Selten hat die Bundesrepublik ein so derangiertes Presse-Statement gehört wie von Familienministerin Anne Spiegel gestern Abend. Es gehört schon ordentliche Chuzpe dazu, an einem Sonntag, an dem ganz Europa auf Paris schaut, das Scheinwerferlicht auf sich selbst zu richten – und das Kunststück zu vollbringen, dass die sozialen Netzwerke nicht wegen der französischen Präsidentschaftswahl, sondern wegen eines vierwöchigen Familienurlaubs in Frankreich heiß laufen.
Doch um bei der Wahrheit zu bleiben: derangierte Minister-Statements sind wir in dieser Regierung mittlerweile gewöhnt. Der Lauterbach-Sound prägt ein ganzes Land, mittlerweile ministerienübergreifend. Er dröhnt nicht nur, wenn der Lehrer Lämpel der Nation die Deutschen darüber belehrt, dass sie sich bereits auf eine unbekannte Variante mit einem unbekannten Impfstoff und anderen unbekannten Konstellationen einstellen müssen. Er schrillt, wenn die Innenministerin in linksextremen Postillen Artikel veröffentlicht, und das dann damit verteidigt, sie habe sich immer gegen Rechtsextremismus eingesetzt, die Kritik an ihr sei ein durchschaubares Manöver.
Selbst Baerbock erscheint kompetent angesichts der Spiegel-Affäre
Annalena Baerbock galt vor der Vereidigung des Kabinetts als ausgemachte Fettnapfkönigin. Angesichts der sich häufenden Fehltritte der aktuellen Pannenregierung wirkt sie mittlerweile wie die kompetenteste Besetzung dieser Ampel. Zumindest erliegen die Medien diesem Irrtum, weil ihre Anmerkungen untergehen. Dafür sorgen Lauterbach, Faeser, Lambrecht und Spiegel.
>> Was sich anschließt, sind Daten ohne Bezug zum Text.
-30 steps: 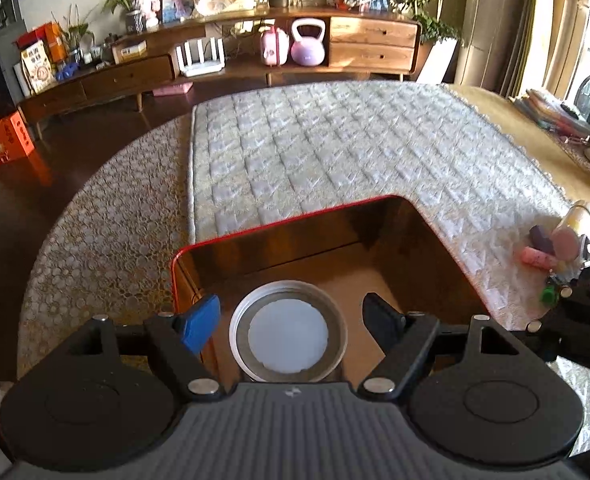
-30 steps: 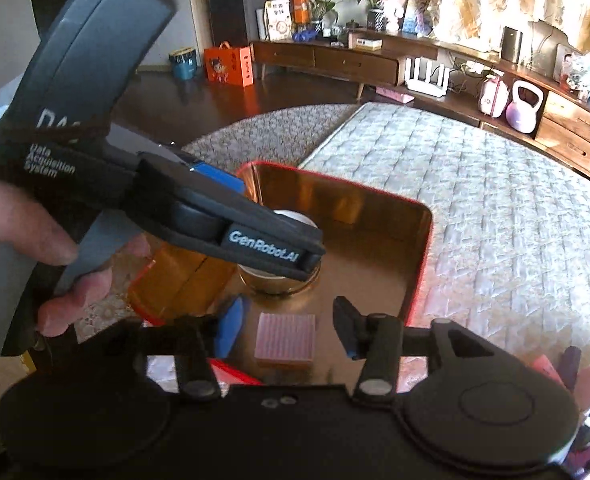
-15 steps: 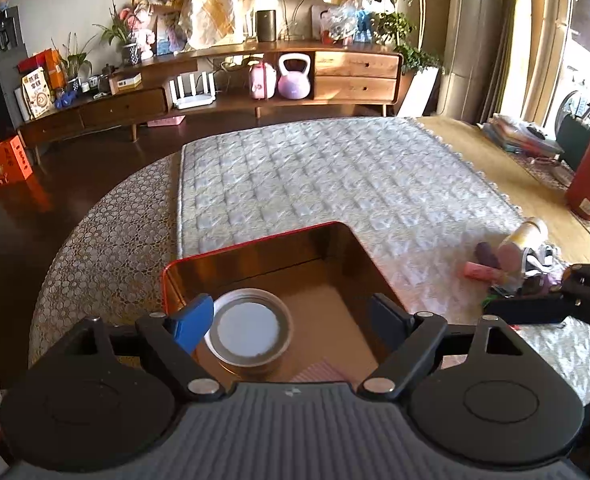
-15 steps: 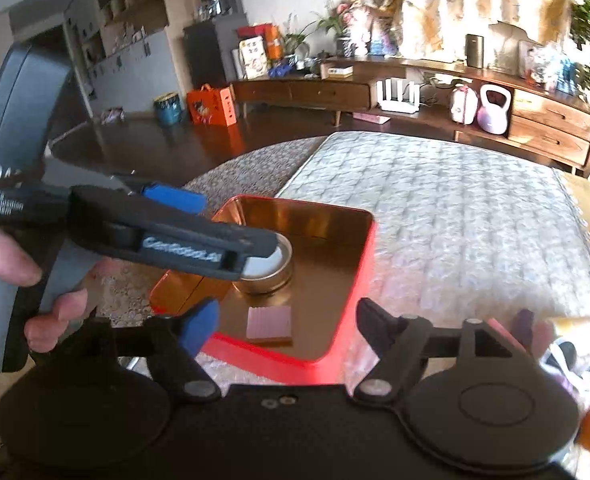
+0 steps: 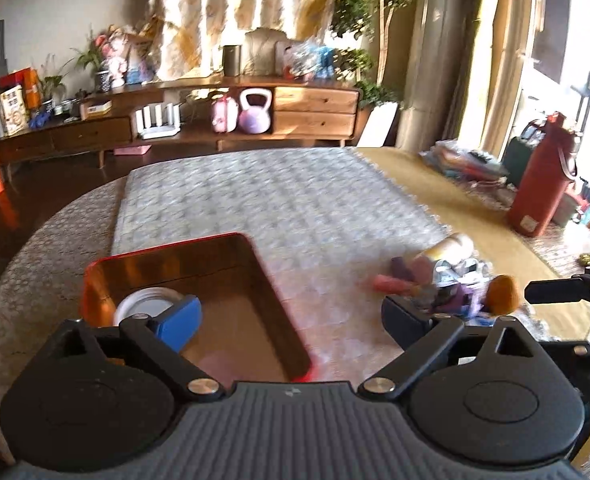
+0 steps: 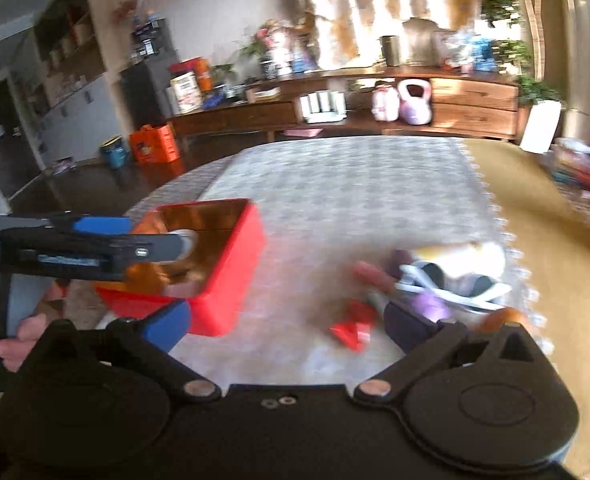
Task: Organize rigid objects
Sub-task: 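Reach the left tool toward the red candy wrapper while the right tool reaches the orange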
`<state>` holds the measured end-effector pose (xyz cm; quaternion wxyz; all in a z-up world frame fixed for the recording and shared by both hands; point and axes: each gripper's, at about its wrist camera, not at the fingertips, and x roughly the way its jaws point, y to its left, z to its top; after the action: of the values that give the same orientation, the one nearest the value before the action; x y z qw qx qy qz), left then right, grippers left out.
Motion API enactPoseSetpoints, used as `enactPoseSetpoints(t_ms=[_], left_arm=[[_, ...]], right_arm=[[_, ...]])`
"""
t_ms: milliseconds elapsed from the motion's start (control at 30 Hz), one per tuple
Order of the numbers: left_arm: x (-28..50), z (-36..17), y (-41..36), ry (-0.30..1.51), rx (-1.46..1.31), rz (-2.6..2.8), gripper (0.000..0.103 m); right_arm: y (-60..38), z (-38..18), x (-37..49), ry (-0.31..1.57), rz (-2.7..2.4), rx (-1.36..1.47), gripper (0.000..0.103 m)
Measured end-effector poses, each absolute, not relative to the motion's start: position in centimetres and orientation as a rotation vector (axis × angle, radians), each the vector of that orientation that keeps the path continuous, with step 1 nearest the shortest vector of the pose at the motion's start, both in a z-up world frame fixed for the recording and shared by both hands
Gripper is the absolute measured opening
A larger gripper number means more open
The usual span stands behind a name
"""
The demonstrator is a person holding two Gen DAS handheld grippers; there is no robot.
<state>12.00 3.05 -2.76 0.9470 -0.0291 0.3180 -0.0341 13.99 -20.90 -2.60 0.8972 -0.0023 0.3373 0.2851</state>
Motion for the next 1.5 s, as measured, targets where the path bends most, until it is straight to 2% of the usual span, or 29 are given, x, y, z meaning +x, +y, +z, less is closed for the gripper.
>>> enactPoseSetpoints(t_ms=[400,667,1200,1267,1333,1367,1500], left_arm=[[14.2,-5.7,-4.4,0.695,-0.018,-0.173,0.098],[16.7,-8.7,-7.7,0.732,0.028,-0.182,0.098],[21.0,-13.5,-9.8,0.801,0.072,-0.162,0.096],[21.3,-13.8,-9.8,0.805,0.065,-0.165,0.083],[21.5,-14.1,-9.9,0.817,0.069,-0.166,0.076],[21.6,-14.2,-9.9,0.816,0.067,-0.171,0.07],[21.8,-14.4,-10.0,0.807,0.071,-0.183,0.06]], right_arm=[[-29.6,-5.0,16.1,0.704,0.392,0.018,0.103],[-31.0,-7.4,19.1,0.749,0.362,0.003,0.1],[-30.4,-11.3,23.2,0.83,0.376,-0.012,0.075],[-30.2,-11.5,23.4,0.834,0.379,-0.015,0.073],[-30.0,-11.6,23.6,0.837,0.385,-0.019,0.072],[-29.9,-11.7,23.7,0.838,0.385,-0.023,0.071],[-29.5,-12.1,24.0,0.846,0.381,-0.032,0.066]])
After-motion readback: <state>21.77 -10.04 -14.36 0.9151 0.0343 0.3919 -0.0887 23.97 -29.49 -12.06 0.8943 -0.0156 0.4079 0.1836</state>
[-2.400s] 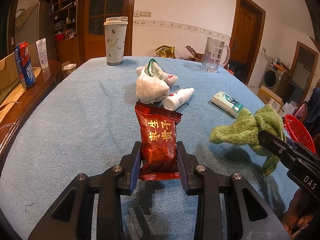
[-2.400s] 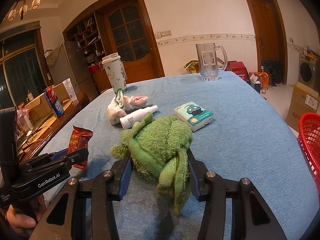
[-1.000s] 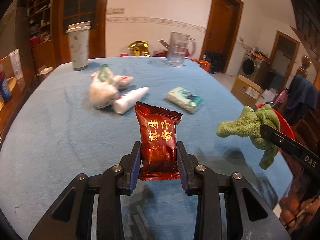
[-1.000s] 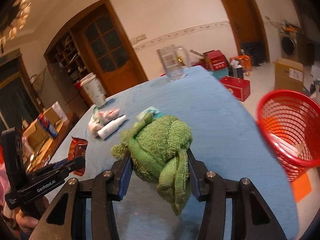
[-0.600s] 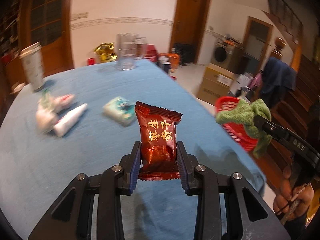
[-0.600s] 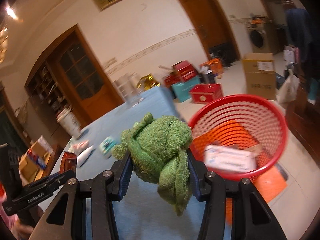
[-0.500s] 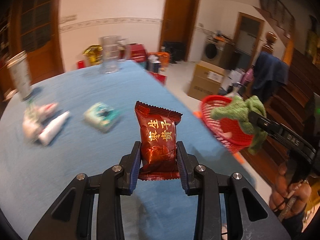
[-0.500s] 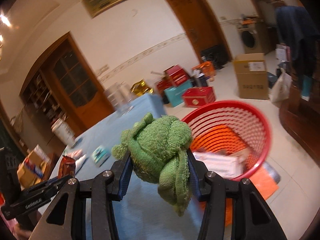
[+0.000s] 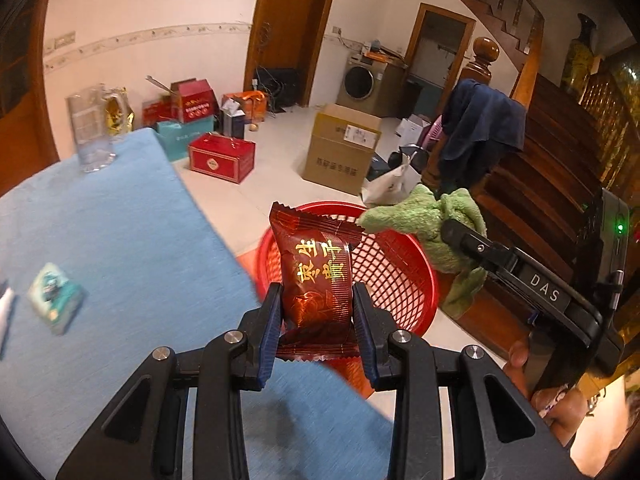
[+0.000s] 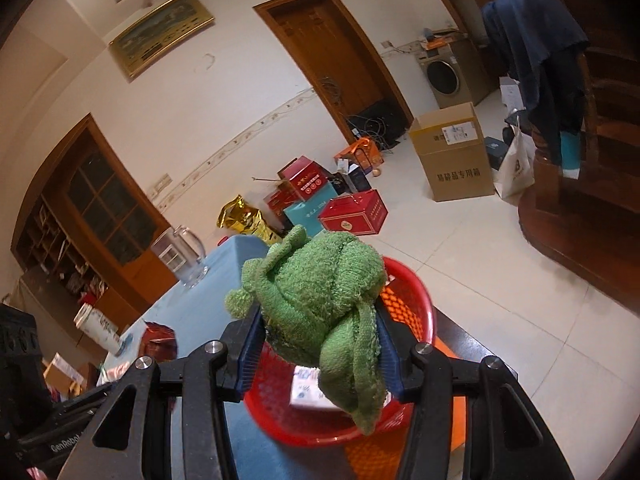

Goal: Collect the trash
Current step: 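Carry the packet and towel over the red wastebasket and open both tools, then move both open tools back over the table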

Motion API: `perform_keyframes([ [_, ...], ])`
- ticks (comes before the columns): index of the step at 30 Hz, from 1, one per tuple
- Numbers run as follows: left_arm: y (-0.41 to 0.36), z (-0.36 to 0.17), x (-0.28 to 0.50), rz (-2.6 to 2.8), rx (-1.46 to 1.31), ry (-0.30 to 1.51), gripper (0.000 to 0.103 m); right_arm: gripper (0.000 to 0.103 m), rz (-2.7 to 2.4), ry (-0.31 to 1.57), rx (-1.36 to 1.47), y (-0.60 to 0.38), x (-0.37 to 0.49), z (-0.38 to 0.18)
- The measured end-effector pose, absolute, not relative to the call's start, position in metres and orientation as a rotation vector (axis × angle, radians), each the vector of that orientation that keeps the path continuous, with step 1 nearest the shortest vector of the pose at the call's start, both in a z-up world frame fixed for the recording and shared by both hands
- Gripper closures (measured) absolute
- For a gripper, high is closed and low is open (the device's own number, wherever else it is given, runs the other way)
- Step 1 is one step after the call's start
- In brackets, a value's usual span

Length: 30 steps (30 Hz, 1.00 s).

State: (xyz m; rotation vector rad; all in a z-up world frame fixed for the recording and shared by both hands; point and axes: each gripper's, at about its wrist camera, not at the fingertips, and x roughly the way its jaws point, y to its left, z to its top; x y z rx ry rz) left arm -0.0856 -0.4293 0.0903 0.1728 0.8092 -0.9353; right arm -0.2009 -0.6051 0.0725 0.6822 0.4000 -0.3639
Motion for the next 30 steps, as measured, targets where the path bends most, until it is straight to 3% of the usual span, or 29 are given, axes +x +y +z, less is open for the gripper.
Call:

Mehr Anarchie war nie in dieser Republik. Weder ein Macho wie Schröder noch ein Netzwerker wie Kohl oder eine Strippenzieherin wie Merkel hätte es zu solchen Szenen kommen lassen. Dass Spiegel heute ihren Rücktritt einreichte, geschah nicht auf Druck des Kanzleramtes, sondern auf Druck der eigenen Partei.
Womöglich auch aus dem taktischen Grund heraus, dass Spiegels Kollegin in NRW, die vormalige Umweltministerin Ursula Heinen-Esser, wegen ihres Mallorca-Urlaubes nach der Flut bereits zurückgetreten ist. Das war eine Hypothek. Die CDU kann schließlich nicht moralischer auftreten als die Grünen.
Scholz sollte auch Faeser, Lauterbach und Lambrecht das Vertrauen aussprechen
Verantwortlich dafür ist der Kanzler höchstpersönlich. Wer seine Minister an der langen Leine laufen lässt und Parteiinteressen vor Kompetenz stellt, muss damit rechnen, dass ihm der Laden um die Ohren fliegt. Spiegel ist nur das Symptom eines Chaos-Kabinetts. Schon aus Eigeninteresse sollte Scholz daher auch noch Lambrecht, Lauterbach und Faeser sein Vertrauen aussprechen, will er nicht den Rekord Kurt Georg Kiesingers als kürzester amtierender Kanzler der Bundesrepublik einstellen.